Escreve o leitor: Anatomia da paixão

Foi menos que um encontrão, quase um resvalar. Desses que acontecem quando se anda numa calçada muito movimentada, despreocupadamente. Os ombros mal e mal se tocaram, mas ela desequilibrou-se por um instante. Seus olhos só se encontraram para um rápido pedido de desculpas, feito de parte a parte. O olhar de um deles alongou-se por um segundo, parecendo fazer uma leitura profunda, perscrutando algo que, perguntado mais tarde, não saberia dizer o quê nem porquê. O outro diria que foi essa demora que desencadeou os acontecimentos seguintes.

Ao fim do dia, estavam enfeitiçados.

Os olhos são o espelho da alma…a janela do coração… Mesmo que isso seja verdade, como é possível perceber os sinais e conseguir alguma informação num átimo? Ainda, num curtíssimo espaço de tempo avaliar as possibilidades, analisar rapidamente inúmeros dados e tomar a decisão do passo seguinte, tudo isso em tempo real? O que há no cérebro – ou no coração – que é capaz de tal proeza e mais, de guardar tudo em seus mínimos detalhes por um longo tempo, incluindo aí cores e cheiros, músicas e muitas e muitas primeiras vezes? Que mágica é essa, capaz de transformar gente comum e ordinária em prodígio e mesmo assim, engrandecer e avassalar com igual facilidade?
Magia, feitiço, infecção… Quantas palavras já foram usadas? Paixão: nenhuma consegue descrever sentimentos humanos tão antagônicos, diametralmente opostos, embora intimamente ligados. Aquele que se apaixona invariavelmente sofre, mas nem se apercebe disso. Sofre de uma dor que lhe é cara por escolha e fica feliz com isso. Sofre pela ausência, mendiga palavra dita e escrita, observa fotos com fascinação, relembra e cantarola acordes como consolo. Submete-se, humilha-se. Ainda assim, fica engrandecido. Sente-se poderoso, quer ser mais alto, mais belo, mais isso e menos aquilo. Quer ser melhor e por assim querer, melhora.
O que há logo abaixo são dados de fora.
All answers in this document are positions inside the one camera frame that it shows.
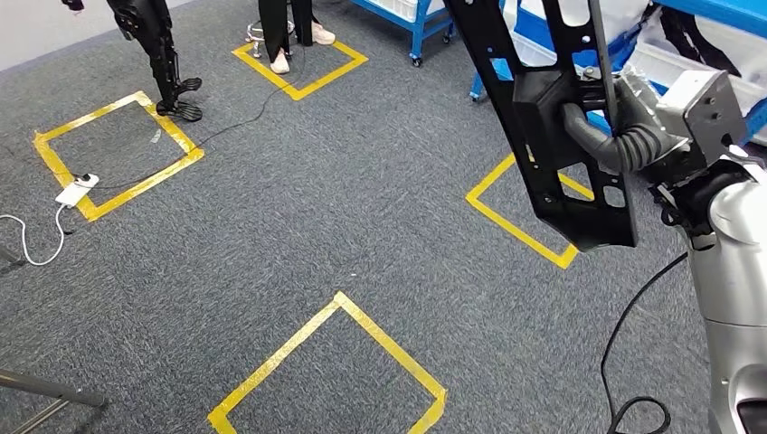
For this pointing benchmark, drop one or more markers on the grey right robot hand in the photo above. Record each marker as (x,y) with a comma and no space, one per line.
(584,129)

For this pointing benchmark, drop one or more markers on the black plastic plate frame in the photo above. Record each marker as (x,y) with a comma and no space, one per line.
(539,108)

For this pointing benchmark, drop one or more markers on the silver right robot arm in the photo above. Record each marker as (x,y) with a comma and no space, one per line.
(737,299)

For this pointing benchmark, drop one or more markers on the black curved plastic part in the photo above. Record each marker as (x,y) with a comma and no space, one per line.
(716,51)

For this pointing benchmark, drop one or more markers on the blue plastic crate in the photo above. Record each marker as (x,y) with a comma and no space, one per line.
(524,21)

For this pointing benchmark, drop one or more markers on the yellow floor tape square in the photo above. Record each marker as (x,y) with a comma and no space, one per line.
(509,227)
(329,79)
(150,181)
(389,345)

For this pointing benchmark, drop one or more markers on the person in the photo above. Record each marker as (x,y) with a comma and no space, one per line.
(275,24)

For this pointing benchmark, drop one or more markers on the chrome stool base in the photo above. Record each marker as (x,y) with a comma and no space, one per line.
(254,37)

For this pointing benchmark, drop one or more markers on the black humanoid robot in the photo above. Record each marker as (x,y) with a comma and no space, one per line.
(162,60)

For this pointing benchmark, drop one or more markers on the white power strip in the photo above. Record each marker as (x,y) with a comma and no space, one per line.
(75,193)

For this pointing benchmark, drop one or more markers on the grey metal stand leg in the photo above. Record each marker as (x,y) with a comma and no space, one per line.
(54,389)

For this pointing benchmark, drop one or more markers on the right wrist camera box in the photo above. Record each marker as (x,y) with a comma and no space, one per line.
(701,114)
E não sem razão, pois a emoção fluente coloca em movimento área inusual do cérebro, no limite entre o consciente e o dificilmente provável, tornando tudo uma possibilidade concreta. Põe sentido em Vida, altera o significado de Tempo e Espaço. Nesse estado quase eufórico mas real, imagina-se conhecedor da tal Felicidade, sabedor do Grande Segredo, seja qual for. O sono não lhe faz falta, beber e comer não são prioridades. Tem agora o mais alto nível de consciência de que o ser humano é capaz, ainda que provindo da inquietude, de meras possibilidades e suposições que sabe não resistiriam ao seu próprio escrutínio. Tampouco importa: deixa-se levar pela sensação de bem estar em que ora se encontra, resultante de perfeita comunhão com o Universo.
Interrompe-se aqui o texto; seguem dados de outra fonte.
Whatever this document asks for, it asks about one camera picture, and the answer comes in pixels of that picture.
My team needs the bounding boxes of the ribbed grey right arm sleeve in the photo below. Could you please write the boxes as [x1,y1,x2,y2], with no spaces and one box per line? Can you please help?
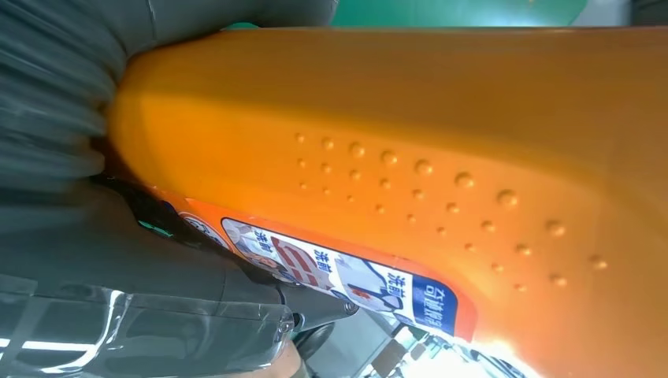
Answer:
[0,0,132,190]
Parece ser o estado de espírito perfeito, para tudo. Como induzi-lo? Se começa com a emoção envolvida, fazer somente o que realmente se quer fazer poderia ser a solução. Para que se queira fazer o que se precisa fazer, no entanto, é preciso amor. Amor é melhor que paixão e é maior. Paixão é pessoal, amor é abrangente. Paixão quer possuir, amor quer entregar. Paixão é possibilidade, amor é confiabilidade. Paixão enleva, amor eleva. Paixão é prescindir, amor é nutrir. O melhor da paixão se revela no amor. O amor se completa na paixão.